Sull’illegittimità dei contratti a termine nella Pubblica Amministrazione e sui criteri di calcolo del risarcimento del danno

(Direttiva 1999/70/CE – artt. 1, 4, 5 d.lgs. n. 368 del 2001 – art. 36, d.lgs. n. 165 del 2001 – art. 18, co. 4 e 5, legge n. 300 del 1970)

 La stipulazione di contratti a termine, nel settore privato come nel settore pubblico, deve avvenire nel rispetto dei principi dettati oltre che dalla disciplina nazionale anche da quella comunitaria, che è costituita “non solo dalle norme di diritto positivo dettate dai soggetti legiferanti ma anche dalla giurisprudenza dell’organo giurisdizionale”.

In particolare, al fine di evitare discriminazioni ed abusi nell’utilizzo delle tipologie contrattuali flessibili, i dettami comunitari prevedono che la violazione della normativa in materia di contratti e rapporti a termine comporti l’irrogazione di sanzioni dotate di idonea efficacia dissuasiva.

L’ordinamento nazionale può prevedere che la sanzione prevista nel settore pubblico sia diversa da quella prevista nel settore privato e comportare il risarcimento del danno in luogo della trasformazione del rapporto in rapporto a tempo indeterminato, a patto, tuttavia: che abbia effettiva efficacia dissuasiva; che non abbia conseguenze di minor favore rispetto al settore privato (principio di equivalenza); che non renda impossibile o eccessivamente difficile l’esercizio dei diritti conferiti dall’ordinamento giuridico comunitario (nel caso di specie tutela avverso l’illegittima apposizione del termine).
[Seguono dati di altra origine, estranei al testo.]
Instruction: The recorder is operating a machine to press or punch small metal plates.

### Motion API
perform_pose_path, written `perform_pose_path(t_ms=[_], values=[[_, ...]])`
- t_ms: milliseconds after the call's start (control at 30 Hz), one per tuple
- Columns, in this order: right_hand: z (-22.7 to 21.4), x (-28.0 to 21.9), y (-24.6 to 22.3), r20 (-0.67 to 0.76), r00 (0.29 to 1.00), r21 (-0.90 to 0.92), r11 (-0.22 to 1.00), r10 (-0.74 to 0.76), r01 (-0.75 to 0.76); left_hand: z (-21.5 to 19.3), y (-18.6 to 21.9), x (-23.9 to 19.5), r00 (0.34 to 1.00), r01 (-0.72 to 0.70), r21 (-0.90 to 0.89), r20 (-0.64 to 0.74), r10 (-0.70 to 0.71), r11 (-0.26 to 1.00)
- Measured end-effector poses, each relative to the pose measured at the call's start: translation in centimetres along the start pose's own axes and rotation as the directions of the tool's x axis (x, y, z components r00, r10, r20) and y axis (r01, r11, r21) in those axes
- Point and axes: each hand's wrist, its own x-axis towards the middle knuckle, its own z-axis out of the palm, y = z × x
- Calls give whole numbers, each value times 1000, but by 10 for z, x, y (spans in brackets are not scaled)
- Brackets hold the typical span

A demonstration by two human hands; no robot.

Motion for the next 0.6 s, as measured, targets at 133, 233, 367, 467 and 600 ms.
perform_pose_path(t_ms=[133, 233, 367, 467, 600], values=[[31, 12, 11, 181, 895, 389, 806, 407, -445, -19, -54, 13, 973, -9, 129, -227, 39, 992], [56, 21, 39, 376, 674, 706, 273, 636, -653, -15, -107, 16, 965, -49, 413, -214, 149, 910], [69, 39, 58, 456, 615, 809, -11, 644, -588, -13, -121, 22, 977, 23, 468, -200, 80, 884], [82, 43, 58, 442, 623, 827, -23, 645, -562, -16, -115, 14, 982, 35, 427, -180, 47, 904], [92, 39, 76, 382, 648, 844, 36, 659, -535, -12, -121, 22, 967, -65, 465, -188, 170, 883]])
Dovendo individuare un parametro di calcolo del risarcimento del danno derivante dall’illegittima stipulazione di contratti a termine da parte della Pubblica Amministrazione che adegui il risarcimento alla perdita del lavoro e che sia rispettoso degli ora enunciati dettami comunitari, viene in considerazione il meccanismo previsto dall’art. 18, co. 4 e 5, legge n. 300 del 1970, che, “al di là delle discettazioni sulla natura giuridica, prevede comunque delle obbligazioni collegati ad eventi specifici (il recesso illegittimo e l’esercizio dell’opzione per un’indennità in vece della reintegrazione nel posto di lavoro) ma forfetizzate in modo da esplicare un’efficacia anche deterrente”.

Si tratta, del resto, dell’unico istituto attraverso cui il legislatore ha inteso monetizzare il valore del posto di lavoro assistito dalla cosiddetta stabilità reale, qual è quello alle dipendenze della Pubblica Amministrazione” (Tribunale di Ancona – Sezione Lavoro – 28 aprile 2009; Giudice Dott.ssa T. De Antoniis).